_Work task_. Pictures are not part of the copy. Set down exactly the lines from the one containing "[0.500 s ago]" through the last line of the material below.

_Data segment_.
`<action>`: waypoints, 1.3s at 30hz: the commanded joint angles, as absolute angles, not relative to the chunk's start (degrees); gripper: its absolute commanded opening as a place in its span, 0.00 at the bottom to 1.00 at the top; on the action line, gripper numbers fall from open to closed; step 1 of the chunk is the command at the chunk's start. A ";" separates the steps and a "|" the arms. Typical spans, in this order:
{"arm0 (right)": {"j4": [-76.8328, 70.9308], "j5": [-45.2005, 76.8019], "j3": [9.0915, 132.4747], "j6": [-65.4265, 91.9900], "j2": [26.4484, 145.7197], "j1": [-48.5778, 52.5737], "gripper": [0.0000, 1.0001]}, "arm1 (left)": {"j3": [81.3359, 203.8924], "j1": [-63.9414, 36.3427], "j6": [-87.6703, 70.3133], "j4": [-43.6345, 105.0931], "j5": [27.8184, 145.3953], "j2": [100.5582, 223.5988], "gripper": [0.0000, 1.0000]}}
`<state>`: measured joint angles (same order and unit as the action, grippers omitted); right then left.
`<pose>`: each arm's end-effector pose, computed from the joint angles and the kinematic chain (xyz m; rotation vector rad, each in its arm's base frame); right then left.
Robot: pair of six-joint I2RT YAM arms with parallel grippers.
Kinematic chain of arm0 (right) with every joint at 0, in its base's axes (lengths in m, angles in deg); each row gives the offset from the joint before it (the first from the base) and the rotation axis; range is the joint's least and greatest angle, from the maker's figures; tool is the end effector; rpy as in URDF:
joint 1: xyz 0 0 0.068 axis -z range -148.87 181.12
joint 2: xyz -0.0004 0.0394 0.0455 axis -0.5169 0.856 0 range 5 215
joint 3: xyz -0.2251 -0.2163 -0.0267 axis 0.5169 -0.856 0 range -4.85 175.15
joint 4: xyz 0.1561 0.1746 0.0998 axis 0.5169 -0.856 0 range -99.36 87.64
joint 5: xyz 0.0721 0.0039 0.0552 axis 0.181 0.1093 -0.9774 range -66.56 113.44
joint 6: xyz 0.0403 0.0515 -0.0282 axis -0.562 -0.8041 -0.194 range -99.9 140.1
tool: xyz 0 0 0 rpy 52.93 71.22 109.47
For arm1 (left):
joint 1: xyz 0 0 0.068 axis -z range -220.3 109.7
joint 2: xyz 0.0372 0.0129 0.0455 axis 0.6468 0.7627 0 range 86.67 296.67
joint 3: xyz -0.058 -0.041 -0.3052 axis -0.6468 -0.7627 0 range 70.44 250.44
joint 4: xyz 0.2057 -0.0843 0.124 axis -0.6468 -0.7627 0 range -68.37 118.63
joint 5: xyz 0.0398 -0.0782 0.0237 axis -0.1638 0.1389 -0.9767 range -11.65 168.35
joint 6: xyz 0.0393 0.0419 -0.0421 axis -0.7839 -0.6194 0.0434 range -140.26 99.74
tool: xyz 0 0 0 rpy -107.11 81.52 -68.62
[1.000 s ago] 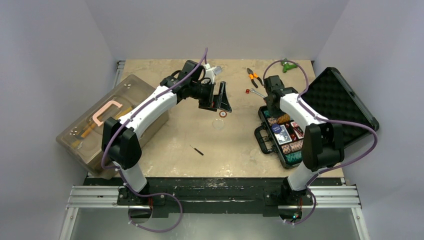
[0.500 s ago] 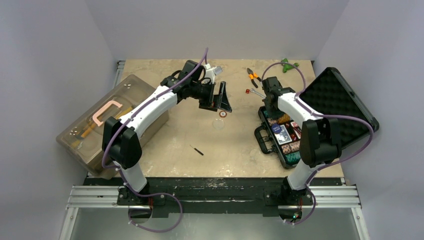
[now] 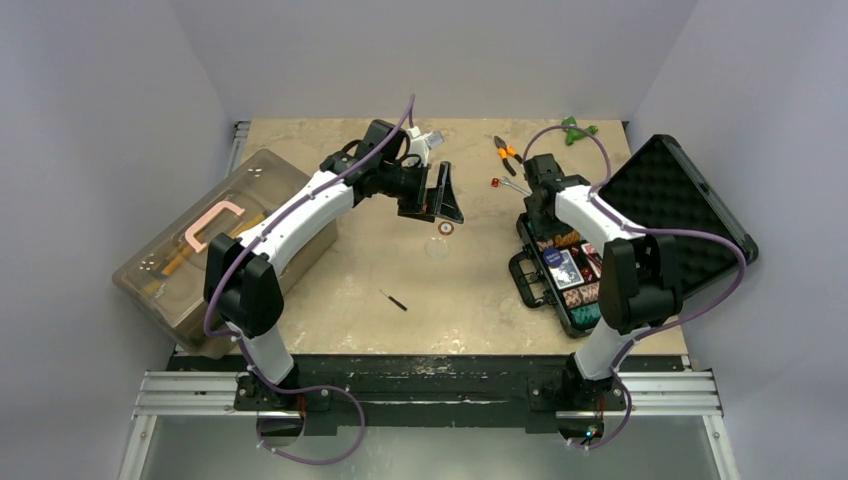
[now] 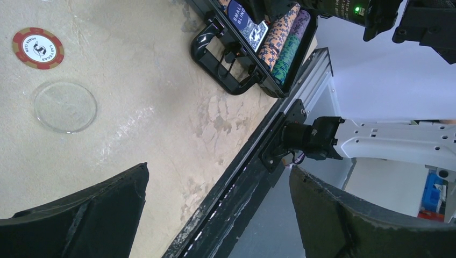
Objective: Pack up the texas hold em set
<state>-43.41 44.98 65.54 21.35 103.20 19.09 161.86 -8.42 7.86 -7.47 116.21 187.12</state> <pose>0.3449 0.0515 0.2385 -0.2176 2.6972 -0.4648 0.3244 -0.2441 0.3509 0.4348 2.4813 -1.2558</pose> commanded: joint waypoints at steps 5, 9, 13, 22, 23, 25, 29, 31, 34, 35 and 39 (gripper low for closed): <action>-41.23 45.91 65.07 16.82 99.44 19.17 0.20 | 162.86 -8.77 8.57 -5.37 117.40 187.15 0.99; -38.22 37.10 64.83 11.38 95.93 18.82 0.18 | 162.66 -9.07 8.31 -5.54 116.07 186.55 0.99; -27.37 27.51 60.36 0.40 89.68 17.88 0.49 | 162.57 -10.16 8.14 -5.68 115.17 186.09 0.99; -20.83 29.34 53.82 -10.48 81.57 16.98 0.73 | 164.44 -7.49 1.50 -12.07 94.35 186.96 0.93; -22.35 30.10 54.04 -8.82 80.88 16.97 0.76 | 164.48 -6.12 0.42 -12.63 89.65 187.23 0.92; -25.89 31.32 54.88 -5.19 79.55 16.97 0.78 | 164.36 -3.25 -0.04 -13.00 81.43 188.40 0.91; -33.38 33.42 56.58 0.76 76.82 16.99 0.98 | 167.68 -0.93 2.07 -14.06 74.01 193.73 0.87; -34.82 32.15 55.74 2.52 74.49 16.97 0.99 | 171.61 -0.58 3.48 -15.64 72.93 197.66 0.84; -35.83 29.81 53.60 2.04 70.62 17.02 0.99 | 178.22 -0.48 4.93 -18.22 70.15 203.93 0.80; -35.83 29.03 52.76 0.88 68.89 16.98 0.99 | 180.13 -0.47 5.59 -18.82 69.39 205.50 0.79; -34.49 23.74 48.53 -2.96 63.76 16.99 0.99 | 186.17 -0.23 7.80 -19.39 69.18 211.01 0.77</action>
<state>-34.30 28.65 51.94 -0.46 68.40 16.93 179.57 -0.05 4.71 -17.42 72.94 208.05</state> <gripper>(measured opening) 0.987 0.784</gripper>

_Solution to this problem_.
[0.500 s ago] 
[now] 
[now] 
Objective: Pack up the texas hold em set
<state>-43.41 44.98 65.54 21.35 103.20 19.09 161.86 -8.42 7.86 -7.47 116.21 187.12</state> <pose>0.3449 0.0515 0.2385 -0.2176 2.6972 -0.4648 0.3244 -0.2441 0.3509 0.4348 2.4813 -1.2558</pose> commanded: joint waypoints at steps 5, 9, 13, 22, 23, 25, 29, 31, 34, 35 and 39 (gripper low for closed): <action>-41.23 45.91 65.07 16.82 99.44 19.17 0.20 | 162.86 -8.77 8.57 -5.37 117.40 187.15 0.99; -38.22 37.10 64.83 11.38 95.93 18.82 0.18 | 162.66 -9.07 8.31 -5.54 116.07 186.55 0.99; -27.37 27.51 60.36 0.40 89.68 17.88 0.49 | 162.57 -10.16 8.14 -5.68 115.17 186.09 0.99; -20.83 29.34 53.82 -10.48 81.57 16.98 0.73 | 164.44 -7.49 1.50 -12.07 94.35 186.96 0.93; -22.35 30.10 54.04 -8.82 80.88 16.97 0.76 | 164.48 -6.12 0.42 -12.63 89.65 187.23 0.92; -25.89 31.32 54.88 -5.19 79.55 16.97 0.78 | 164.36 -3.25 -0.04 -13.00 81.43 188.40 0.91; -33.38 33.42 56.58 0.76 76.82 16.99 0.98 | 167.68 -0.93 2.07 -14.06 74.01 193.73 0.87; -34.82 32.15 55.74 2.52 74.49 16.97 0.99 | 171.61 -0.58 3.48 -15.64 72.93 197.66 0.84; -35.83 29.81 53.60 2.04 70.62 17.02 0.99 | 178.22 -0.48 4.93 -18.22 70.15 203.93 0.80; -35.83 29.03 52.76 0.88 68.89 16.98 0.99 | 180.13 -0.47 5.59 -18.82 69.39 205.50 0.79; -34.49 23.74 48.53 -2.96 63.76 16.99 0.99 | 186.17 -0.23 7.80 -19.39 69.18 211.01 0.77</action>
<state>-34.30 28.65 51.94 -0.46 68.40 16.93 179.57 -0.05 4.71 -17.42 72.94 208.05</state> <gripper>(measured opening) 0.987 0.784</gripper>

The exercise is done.